When they suddenly are allowed to exit in nearly all directions, as well as meet fresh oxygen and relatively cold air, you hear a boom and see a fireball. When the bullet breaks the sound barrier (1060 to 1200 fps depending on the environment), there is also a crack sound.

The silencer constricts these gases into a device that is specifically made to slow them down, usually by having them run into a series of walls (baffles). The spacing and amount of these walls have different effects on the silencer’s performance. Many companies have many different takes on what works best in terms of actual decibel reduction for a specific use-case.

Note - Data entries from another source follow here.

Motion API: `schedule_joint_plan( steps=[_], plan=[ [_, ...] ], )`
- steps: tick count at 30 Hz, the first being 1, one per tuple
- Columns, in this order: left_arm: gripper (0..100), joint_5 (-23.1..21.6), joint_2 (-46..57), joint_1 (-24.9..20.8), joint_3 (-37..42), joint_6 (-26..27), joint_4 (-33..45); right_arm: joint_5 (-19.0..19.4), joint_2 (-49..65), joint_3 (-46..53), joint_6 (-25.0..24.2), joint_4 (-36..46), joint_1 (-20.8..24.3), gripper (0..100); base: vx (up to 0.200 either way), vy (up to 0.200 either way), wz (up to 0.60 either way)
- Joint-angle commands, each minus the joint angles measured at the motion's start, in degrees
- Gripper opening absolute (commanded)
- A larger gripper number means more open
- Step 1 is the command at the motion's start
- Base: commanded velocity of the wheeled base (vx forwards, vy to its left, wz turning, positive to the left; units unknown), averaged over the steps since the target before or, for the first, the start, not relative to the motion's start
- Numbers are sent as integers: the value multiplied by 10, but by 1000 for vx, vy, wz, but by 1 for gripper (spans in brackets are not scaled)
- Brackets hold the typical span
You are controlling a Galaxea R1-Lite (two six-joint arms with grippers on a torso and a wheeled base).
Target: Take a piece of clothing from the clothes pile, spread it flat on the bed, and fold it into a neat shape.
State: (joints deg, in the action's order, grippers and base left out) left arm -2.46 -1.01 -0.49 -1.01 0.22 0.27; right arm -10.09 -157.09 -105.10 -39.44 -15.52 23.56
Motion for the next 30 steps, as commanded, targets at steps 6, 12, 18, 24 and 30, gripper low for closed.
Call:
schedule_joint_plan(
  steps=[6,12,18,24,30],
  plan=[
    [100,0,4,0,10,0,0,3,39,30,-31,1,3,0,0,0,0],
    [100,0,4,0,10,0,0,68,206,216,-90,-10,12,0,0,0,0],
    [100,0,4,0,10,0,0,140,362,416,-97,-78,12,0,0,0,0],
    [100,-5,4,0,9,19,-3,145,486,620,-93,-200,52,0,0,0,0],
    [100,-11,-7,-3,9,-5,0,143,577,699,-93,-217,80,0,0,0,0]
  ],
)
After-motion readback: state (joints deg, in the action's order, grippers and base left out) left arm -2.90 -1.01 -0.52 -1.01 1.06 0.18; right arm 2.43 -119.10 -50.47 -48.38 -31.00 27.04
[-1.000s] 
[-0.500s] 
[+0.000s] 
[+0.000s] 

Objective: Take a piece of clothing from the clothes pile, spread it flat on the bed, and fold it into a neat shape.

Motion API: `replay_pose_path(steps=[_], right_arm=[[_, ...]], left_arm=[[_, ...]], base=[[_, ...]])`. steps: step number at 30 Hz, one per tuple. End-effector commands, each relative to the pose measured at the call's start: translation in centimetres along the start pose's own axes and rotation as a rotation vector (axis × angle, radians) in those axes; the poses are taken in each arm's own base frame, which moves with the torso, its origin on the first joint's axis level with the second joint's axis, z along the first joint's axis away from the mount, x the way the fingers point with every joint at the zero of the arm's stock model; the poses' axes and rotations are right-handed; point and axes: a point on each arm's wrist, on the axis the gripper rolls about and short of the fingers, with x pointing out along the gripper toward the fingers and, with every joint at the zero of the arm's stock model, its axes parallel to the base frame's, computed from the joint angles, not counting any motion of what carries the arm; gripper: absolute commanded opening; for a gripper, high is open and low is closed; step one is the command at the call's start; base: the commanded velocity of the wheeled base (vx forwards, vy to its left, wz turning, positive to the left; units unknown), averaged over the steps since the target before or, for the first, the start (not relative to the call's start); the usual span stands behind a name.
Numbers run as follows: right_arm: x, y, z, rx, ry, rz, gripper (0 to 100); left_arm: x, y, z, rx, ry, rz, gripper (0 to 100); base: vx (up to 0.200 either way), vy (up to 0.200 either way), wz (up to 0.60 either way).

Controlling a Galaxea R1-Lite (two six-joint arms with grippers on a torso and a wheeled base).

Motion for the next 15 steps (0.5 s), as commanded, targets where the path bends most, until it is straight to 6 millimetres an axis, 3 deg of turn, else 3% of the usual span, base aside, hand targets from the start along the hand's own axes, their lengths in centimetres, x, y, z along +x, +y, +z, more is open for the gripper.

Because these gases are cooling down more slowly and slowing down more quickly (a few milliseconds) the sound of the gases exiting the “muzzle” of the suppressor is lower.

No silencer alone can eliminate the cracking sound of a supersonic bullet. This is why lots of silencer enthusiasts tell beginners that chasing raw decibel reduction for a caliber like the AR-15’s standard 5.56×45 is mostly futile.

Subsonic rounds do exist for traditionally supersonic calibers, which do not produce a cracking sound when breaking the sound barrier. However, if the round was not already on the border of breaking or not breaking the sound barrier, then they tend not to work well.

Thats why the Soviets never went through with making an integrally suppressed AK-74; the difference in lethality between subsonic and supersonic rounds was huge for that caliber. Which is where the 9×39 caliber was conceptualized.

There are some variants of guns which can take a supersonic round, and bleed off gasses into an integral suppressor early on, making the round subsonic upon exit.

The most famous of which is the MP5SD. But without a ported barrel, the rounds would still be supersonic; the can doesn’t change that, it just catches those gases so that there’s no explosive noise at the barrel port. Bullets fired from traditional suppressors are often marginally faster than their unsuppressed counterparts (take that, video games).

Not to mention, if F=m*a, and the mass remains constant, the slowing down of the bullet will in fact have a negative impact on the bullet’s performance, which is why lots of special secret squirrel units/agencies are ditching the MP5SD.